Australian researchers have created a microchip that converts light into sound waves and then back again for the first time ever.

The achievement, published in Nature Communications journal Monday, is touted as a huge step towards creating better, faster and more efficient computers.

Traditional computers and digital networks of today rely on electrons to transfer data but as the processing power of computers continues to increase, there are certain things that start to create problems.

For example, transfer data rates are limited by the speed of electrons, while resistance in circuits makes our computerized devices hot.

But a new microchip, developed by researchers at the University of Sydney, could herald a major change in the way computers work.

This chip, fabricated at the Australian Research Council’s Centre of Excellence for Ultrahigh bandwidth Devices for Optical Systems (CUDOS), takes light-based data, in the form of photons, and stores them as sounds waves.

Light-based computers are considered ideal, because photons don’t produce heat, can travel quicker than electrons, and aren’t affected by electromagnetic radiation.

There’s just one tiny problem: photon-based data is too fast for current-tech computers to process, rendering them effectively useless.

Until now.

“The information in our chip in acoustic form travels at a velocity five orders of magnitude slower than in the optical domain,” Birgit Stiller, research fellow at the University of Sydney and supervisor of the project, said in a statement Monday. “It is like the difference between thunder and lightning.”

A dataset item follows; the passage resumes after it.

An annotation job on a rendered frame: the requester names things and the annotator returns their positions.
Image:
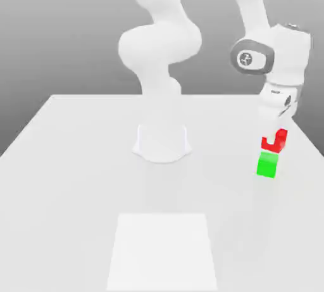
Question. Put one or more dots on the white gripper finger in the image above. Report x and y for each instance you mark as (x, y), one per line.
(272, 132)

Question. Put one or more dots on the small red cube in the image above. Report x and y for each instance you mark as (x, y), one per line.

Similar to how there is a gap between the flash of lightning and the boom of thunder, the delay between the light and sound in the chip “allows for the data to be briefly stored and managed inside the chip for processing, retrieval and further transmission as light waves,” according to the statement.

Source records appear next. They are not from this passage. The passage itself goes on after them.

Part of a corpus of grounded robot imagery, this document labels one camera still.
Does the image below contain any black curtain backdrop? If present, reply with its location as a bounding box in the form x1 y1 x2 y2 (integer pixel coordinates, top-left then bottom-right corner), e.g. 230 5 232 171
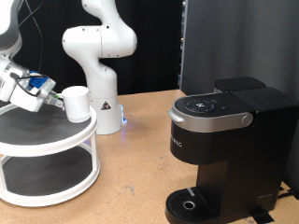
12 0 183 101

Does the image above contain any black tape strip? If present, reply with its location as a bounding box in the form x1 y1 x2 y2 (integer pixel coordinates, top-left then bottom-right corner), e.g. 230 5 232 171
249 208 275 223

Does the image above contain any thin black hanging cable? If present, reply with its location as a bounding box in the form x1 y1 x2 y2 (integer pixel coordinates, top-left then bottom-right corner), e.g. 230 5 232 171
37 27 45 74

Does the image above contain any white mug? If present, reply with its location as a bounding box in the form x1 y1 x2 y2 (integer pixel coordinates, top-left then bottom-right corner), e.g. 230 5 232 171
61 86 92 124

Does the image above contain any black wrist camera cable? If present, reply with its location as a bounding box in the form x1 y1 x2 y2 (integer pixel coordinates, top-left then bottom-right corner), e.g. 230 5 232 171
8 0 50 92

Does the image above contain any black drip tray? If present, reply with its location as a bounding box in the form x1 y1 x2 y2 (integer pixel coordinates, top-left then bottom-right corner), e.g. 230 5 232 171
164 186 219 224

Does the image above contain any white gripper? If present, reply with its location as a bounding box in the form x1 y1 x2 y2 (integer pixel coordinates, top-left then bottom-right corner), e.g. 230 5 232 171
9 81 65 113

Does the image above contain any grey partition panel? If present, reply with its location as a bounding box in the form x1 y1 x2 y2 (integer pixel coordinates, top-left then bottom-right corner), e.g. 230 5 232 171
179 0 299 200

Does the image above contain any white two-tier turntable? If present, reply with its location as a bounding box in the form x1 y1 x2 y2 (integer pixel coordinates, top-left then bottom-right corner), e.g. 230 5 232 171
0 101 101 208

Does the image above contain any black machine power cable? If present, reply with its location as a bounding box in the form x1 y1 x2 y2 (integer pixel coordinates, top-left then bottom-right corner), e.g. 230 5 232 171
277 188 295 200

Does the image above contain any black Keurig coffee machine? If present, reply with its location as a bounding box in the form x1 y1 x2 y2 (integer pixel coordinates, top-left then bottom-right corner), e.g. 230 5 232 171
164 77 299 224

In other words, the researchers managed to slow down light so the chip could do something with the data.

"Our system is not limited to a narrow bandwidth. So unlike previous systems this allows us to store and retrieve information at multiple wavelengths simultaneously, vastly increasing the efficiency of the device," said Stiller.

Several companies including IBM and Intel are working on light-based computer chips, but it may be sometime before the chips are in everyday computers.

Nonetheless Benjamin Eggleton, CUDOS director and co-author, said: "This is an important step forward in the field of optical information processing as this concept fulfils all requirements for current and future generation optical communication systems."